Pre-Existing Conditions

Finding and signing up for the right health insurance plan is a confusing process. In addition to comparing benefits and prices, there’s also the guesswork of figuring out what ‘pre-existing conditions' you may have that insurers will use to deny you coverage, charge you more than your neighbor, or eliminate specific benefits you need. Before long, the process goes from complicated and confusing to dizzying and even frightening.

Pre-existing conditions are health problems that individuals already had when they purchased coverage. In the majority of states, insurers do not have to offer you a policy at all if you have a pre-existing condition. If they do, they can price your premium much higher than premiums for healthy people, and they can exclude coverage for the very health problems you sought coverage for. Furthermore, insurers may treat benign conditions—or even something as unavoidable and insignificant as below-average height—as a pre-existing condition. Very few restrictions exist in most states’ laws to curtail these discriminatory practices.

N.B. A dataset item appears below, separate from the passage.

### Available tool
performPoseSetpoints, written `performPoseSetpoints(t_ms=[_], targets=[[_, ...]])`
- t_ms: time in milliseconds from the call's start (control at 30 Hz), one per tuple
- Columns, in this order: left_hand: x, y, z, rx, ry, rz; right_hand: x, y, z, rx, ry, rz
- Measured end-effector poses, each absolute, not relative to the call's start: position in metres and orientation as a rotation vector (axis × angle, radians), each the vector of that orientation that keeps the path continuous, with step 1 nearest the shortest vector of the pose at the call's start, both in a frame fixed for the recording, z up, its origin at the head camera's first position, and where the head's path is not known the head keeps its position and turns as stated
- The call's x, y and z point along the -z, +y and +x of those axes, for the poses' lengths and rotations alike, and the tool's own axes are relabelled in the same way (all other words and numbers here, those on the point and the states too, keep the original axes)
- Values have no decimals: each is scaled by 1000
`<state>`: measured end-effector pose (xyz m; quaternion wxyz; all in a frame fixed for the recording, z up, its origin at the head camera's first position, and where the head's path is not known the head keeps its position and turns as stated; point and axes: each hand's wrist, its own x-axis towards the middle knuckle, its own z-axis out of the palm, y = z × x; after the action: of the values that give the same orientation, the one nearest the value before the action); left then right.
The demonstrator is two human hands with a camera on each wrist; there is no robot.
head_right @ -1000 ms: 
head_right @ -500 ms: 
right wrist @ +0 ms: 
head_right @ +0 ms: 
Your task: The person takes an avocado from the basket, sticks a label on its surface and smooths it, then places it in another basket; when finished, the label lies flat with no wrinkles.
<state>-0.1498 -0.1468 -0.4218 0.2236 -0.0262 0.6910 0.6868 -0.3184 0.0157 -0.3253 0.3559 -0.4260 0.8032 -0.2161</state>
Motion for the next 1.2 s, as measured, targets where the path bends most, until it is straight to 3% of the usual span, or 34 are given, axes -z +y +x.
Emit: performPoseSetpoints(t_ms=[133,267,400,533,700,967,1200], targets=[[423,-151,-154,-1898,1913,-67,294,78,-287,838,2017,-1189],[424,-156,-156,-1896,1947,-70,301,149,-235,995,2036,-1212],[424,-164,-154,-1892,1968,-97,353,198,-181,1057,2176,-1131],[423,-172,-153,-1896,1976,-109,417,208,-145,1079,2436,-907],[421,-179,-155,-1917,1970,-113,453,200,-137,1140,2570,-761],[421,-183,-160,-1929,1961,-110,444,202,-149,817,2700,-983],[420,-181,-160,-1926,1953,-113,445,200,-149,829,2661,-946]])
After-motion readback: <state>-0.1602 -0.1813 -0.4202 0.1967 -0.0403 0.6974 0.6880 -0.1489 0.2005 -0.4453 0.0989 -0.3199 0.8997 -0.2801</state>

The new law will help Americans with pre-existing conditions starting this year in the following ways:

  • Individuals with pre-existing conditions who have been uninsured for at least six months can buy coverage under new “Pre-Existing Condition Insurance Plans.” These plans are available for the same price that healthy people would pay, and they don’t have any exclusions or waiting periods for pre-existing condition coverage.
  • Insurers will be prohibited from refusing to cover children with pre-existing conditions. They will also be forbidden from imposing pre-existing condition exclusions for kids.
  • Insurers will be prohibited from putting a dollar cap on how much they’re willing to pay for an enrollee’s medical care over the course of their lifetime. This will protect people with health conditions from “running out” of coverage.
  • Insurers will be prohibited from rescinding (retroactively canceling) insurance policies due to a person forgetting to mention a past medical treatment or condition. This abusive practice has left people uninsured when they needed coverage the most, even though they followed the rules and paid their premiums on time.

And starting in 2014…

  • Insurers will be prohibited from refusing to sell coverage to individuals at any age because of their pre-existing conditions, stopping insurers from cherry-picking the healthiest among us and leaving those with pre-existing conditions out in the cold. Now, only five states require insurers to sell all plans to all people.
  • Insurers will be prohibited from excluding coverage for people’s most important health problems, regardless of their age. Now, in 38 states, insurers can sell policies that permanently exclude coverage for people’s pre-existing conditions.
  • Insurers will be prohibited from charging higher prices to people with pre-existing conditions than to healthier people.
  • Insurers will be prohibited from setting annual dollar caps on how much they will pay in claims for each enrollee over the course of a year. (Before 2014, insurers will only be able to apply restricted annual limits— for example, in 2013, they cannot be any less than $2 million.)